Menurutnya, kendala utama dalam pengembangan produksi susu segar dalam negeri (SSDN) adalah masih sedikitnya populasi sapi perah di Indonesia (sekitar 592 ribu ekor), rendahnya produktivitas sapi perah rakyat (8-12 liter per ekor per hari), dan tingginya rasio biaya pakan dengan hasil produksi susu (0,5-0,6).
“Pengembangan produksi susu segar juga dihadapkan pada terbatasnya lahan untuk kandang dan pakan hijauan,” imbuhnya. Selain itu, minimnya kepemilikan sapi perah peternak rakyat (2-3 ekor per peternak), biaya pembesaran (rearing) anakan sapi perah yang cukup mahal, kurangnya pemahaman peternak rakyat akan Good Dairy Farming Practices (GDFP), serta masih minimnya minat anak muda untuk menjadi peternak.

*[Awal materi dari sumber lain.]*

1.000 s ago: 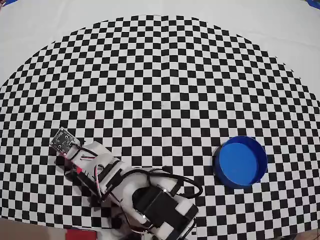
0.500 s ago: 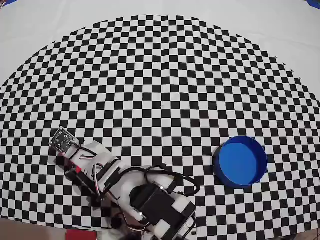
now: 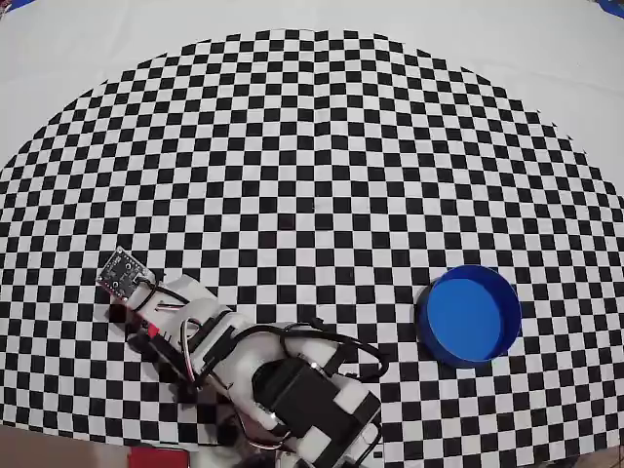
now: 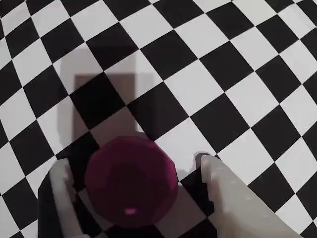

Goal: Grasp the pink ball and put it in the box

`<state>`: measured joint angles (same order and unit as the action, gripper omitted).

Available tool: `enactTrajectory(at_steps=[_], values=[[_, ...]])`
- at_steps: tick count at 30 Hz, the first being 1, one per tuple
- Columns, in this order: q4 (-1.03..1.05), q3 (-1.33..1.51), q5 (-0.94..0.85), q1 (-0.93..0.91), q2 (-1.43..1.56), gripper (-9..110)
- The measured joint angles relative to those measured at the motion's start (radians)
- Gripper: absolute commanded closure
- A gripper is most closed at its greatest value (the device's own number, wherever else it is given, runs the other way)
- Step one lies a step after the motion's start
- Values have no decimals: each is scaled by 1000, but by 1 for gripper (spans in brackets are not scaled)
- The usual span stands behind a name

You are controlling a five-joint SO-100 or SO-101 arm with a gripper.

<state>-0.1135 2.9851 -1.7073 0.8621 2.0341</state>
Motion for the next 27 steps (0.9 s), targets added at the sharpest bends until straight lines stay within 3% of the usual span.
enactTrajectory(at_steps=[5, 9, 27], values=[[0, 0, 0, 0, 0, 76], [-2, -2, 0, 12, 2, 100], [-12, -6, 0, -14, -3, 101]])
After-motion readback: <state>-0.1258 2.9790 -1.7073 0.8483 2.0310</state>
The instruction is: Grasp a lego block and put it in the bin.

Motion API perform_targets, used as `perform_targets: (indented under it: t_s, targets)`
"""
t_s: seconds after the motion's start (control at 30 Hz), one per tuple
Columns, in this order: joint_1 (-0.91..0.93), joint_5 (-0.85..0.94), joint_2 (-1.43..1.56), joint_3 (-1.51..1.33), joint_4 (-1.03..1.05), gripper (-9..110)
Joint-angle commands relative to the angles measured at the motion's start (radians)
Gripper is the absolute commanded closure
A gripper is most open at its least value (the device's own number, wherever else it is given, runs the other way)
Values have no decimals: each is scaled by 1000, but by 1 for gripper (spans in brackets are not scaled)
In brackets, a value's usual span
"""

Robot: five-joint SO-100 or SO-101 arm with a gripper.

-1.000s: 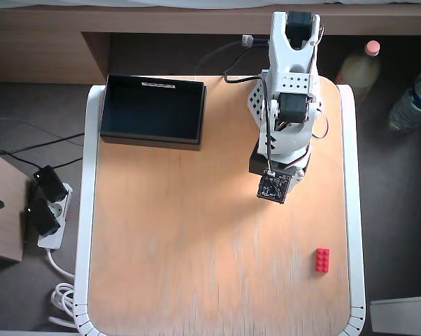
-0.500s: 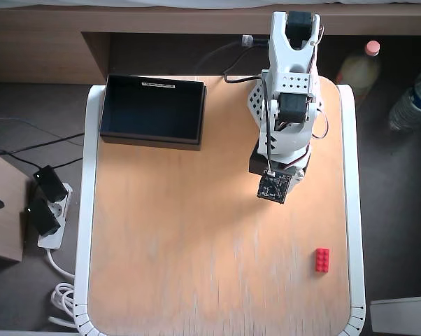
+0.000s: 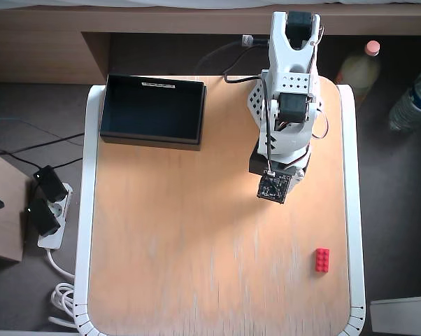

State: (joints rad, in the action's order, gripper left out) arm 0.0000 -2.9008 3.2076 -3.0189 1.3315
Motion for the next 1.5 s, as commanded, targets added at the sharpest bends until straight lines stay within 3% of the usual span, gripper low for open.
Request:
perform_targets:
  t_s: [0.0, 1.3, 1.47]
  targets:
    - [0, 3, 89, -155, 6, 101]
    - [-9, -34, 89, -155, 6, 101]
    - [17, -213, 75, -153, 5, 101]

Oleh karenanya, guna mengatasi berbagai persoalan dalam pengembangan SSDN, diperlukan dukungan dan kebijakan pemerintah yang berpihak kepada penanganan di sektor hulu baik koperasi susu dan peternak sapi perah. Misalnya, Kemenperin telah memberikan bantuan sebanyak 84 cooling unit kepada 68 koperasi susu di wilayah Jawa Barat, Jawa Tengah, dan Jawa Timur.

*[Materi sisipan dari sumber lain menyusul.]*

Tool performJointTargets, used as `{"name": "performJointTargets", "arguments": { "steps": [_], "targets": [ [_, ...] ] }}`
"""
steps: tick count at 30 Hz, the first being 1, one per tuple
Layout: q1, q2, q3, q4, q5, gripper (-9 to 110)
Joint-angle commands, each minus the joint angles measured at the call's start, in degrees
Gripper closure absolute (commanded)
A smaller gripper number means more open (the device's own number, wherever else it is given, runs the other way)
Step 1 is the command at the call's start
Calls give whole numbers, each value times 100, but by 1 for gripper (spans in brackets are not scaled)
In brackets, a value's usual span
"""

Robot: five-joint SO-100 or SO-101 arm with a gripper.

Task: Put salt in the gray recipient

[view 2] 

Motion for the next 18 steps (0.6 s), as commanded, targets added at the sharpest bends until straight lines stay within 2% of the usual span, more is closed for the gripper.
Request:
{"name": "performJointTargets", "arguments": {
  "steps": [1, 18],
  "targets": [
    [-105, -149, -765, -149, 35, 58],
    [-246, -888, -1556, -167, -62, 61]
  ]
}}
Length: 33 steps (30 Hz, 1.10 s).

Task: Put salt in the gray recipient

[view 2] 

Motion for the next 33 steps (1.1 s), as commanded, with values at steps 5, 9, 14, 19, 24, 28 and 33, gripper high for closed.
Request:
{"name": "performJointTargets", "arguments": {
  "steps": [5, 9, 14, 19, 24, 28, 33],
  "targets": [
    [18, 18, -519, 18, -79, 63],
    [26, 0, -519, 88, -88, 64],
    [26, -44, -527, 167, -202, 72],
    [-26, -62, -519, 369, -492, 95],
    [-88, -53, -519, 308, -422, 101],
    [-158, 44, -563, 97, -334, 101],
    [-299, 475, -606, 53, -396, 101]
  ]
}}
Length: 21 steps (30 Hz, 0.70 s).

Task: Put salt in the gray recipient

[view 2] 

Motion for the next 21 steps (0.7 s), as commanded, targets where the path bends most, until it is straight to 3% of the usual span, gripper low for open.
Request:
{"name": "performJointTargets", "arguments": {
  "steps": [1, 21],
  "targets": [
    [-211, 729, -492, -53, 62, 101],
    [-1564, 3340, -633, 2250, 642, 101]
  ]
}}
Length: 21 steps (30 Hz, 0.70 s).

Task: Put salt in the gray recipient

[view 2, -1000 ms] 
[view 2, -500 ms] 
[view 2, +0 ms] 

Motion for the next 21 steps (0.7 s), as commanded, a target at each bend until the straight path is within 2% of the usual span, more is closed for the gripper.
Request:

“Pada 2021, kami telah membantu mendirikan Milk Collection Point (MCP) di koperasi susu di Pengalengan, Jawa Barat, dan pada 2022 kami melakukan digitalisasi di 40 tempat penerimaan susu (TPS) di Jawa Timur sebagai implementasi program industri 4.0 untuk memantau kualitas susu secara real time,” tutur Putu.
Lebih lanjut, Dirjen Industri Agro juga menegaskan, keberhasilan pengembangan SSDN memerlukan kolaborasi berbagai pihak. Contohnya, Kemenperin terus mendorong industri pengolahan susu untuk ikut hadir dan berperan aktif dalam mengatasi berbagai masalah persusuan di sektor hulu, khususnya melalui program kemitraan yang saling menguntungkan dengan koperasi susu dan peternak sapi perah rakyat.
“Pola kemitraan ini sangat penting, antara pelaku industri dengan peternak, untuk peningkatan populasi peternak dan sapi perah serta memfasilitasi bantuan sarana prasarana penunjang produksi. Selain itu juga perlu adanya pelaksanaan program pelatihan SDM peternak terkait Good Agricultural Practices untuk peningkatan produktivitas peternak,” pungkasnya.